Below is a list of popular microbiology labs and some resources that Carolina has available to help support those labs. Procedures for several of these lab activities are available in our free guide Techniques for Studying Bacteria and Fungi. Many of the labs include reusable supplies.
Find our recommendations for the best supplies and equipment for Stocking your Microbiology lab in our Microbiology Buying Guide.
Additional Reading: Microbiology Buying Guide
Basic Microbiology Techniques
Transfer techniques/ Aseptic technique
In The Introduction to Sterile Technique lab, students practice transfer of a bacterial culture using sterile technique. The lab is intended as an introductory microbiology activity. Before conducting the lab, ensure that students are familiar with standard lab procedures, including the use of gas burners and personal protective equipment (PPE).
Isolating Streak Plate
In the Isolating Bacteria from a Mixture lab, students are introduced to a basic technique used in the study of bacteria: isolating a single species of bacterium from a mixture. In this activity, students practice the technique by using a mixture of bacteria of known composition.
Bacterial Morphology
Students can view the different cellular morphologies using prepared slides, or they can learn how to prepare bacterial slides, perform simple stains, and observe bacterial cell shapes with the Introductory Bacterial Morphology Set. Either way, they will need a microscope with oil immersion, such as the Wolfe® LED Advanced Binocular Microscope. Use the Characteristics of Bacteria chart if you’d prefer to select your own array of organisms.

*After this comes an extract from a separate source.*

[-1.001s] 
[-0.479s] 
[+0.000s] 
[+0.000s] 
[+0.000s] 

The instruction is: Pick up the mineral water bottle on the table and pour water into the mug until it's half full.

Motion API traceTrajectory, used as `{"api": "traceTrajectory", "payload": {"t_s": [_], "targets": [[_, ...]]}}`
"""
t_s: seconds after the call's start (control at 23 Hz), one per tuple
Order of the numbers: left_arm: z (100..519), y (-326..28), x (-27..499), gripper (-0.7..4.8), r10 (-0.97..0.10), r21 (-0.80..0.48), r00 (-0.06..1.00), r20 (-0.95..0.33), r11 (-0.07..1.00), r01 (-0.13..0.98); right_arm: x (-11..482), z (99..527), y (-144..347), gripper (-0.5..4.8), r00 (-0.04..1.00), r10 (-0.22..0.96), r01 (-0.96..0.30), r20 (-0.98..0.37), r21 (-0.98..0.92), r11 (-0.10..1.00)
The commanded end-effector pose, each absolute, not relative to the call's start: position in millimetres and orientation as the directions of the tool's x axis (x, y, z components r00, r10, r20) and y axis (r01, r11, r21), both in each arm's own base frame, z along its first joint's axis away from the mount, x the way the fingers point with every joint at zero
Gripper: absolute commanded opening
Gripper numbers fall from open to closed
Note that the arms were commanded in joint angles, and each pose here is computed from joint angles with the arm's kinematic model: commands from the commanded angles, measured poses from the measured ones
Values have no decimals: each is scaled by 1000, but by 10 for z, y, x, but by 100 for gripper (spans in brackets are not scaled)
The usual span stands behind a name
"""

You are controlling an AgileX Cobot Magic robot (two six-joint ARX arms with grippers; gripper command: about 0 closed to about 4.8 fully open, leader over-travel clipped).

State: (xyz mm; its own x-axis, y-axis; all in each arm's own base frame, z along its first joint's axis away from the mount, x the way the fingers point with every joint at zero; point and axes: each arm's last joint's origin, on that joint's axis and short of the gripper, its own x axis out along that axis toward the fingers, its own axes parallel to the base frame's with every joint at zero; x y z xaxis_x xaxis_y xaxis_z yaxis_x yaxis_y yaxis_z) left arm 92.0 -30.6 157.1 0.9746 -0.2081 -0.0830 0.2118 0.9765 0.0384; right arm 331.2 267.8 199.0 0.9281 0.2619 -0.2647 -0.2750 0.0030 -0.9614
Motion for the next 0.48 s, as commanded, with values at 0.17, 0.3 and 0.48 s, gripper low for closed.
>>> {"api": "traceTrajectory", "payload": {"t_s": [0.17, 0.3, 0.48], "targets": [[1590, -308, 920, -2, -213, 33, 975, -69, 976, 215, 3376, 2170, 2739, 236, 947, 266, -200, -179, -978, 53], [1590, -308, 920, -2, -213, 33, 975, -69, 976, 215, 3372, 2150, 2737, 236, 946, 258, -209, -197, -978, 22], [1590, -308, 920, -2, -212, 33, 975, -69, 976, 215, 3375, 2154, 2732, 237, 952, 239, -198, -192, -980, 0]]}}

Combine environmental sampling with identification of colony characteristics using the Bacterial Investigative BioKit®.
Bacterial Staining
Bacterial cells can be colored with a simple stain to provide contrast with the background. Differential stains, which are more complex than simple ones, are used to divide bacteria into groups. Bacteria stain differentially because they differ in cell wall composition. The Gram stain separates almost all bacteria into 2 large groups: Gram-positive bacteria, which stain blue, and Gram-negative bacteria, which stain pink. This classification is basic to bacteriological identification. Endospore stain selectively stains the endospore form of spore-forming bacteria and capsule stain allows visualization of capsules in the bacteria that secrete them.
Bacterial Genetics
The ability for bacteria to transfer genes between organisms has been an important factor in the development of several biotechnology tools and in the development of antibiotic resistant bacteria. The Introductory Bacterial Conjugation Kit is useful for teaching bacterial identification and the intercellular transfer of genes for antibiotic resistance between microorganisms. Students identify and confirm the identity of bacteria with different antibiotic resistance by streaking on different antibiotic selective media. Strains are then combined on a “mating” plate to allow conjugation. Results are tested on various media for growth response to demonstrate that DNA can be transferred between 2 genetically different cells.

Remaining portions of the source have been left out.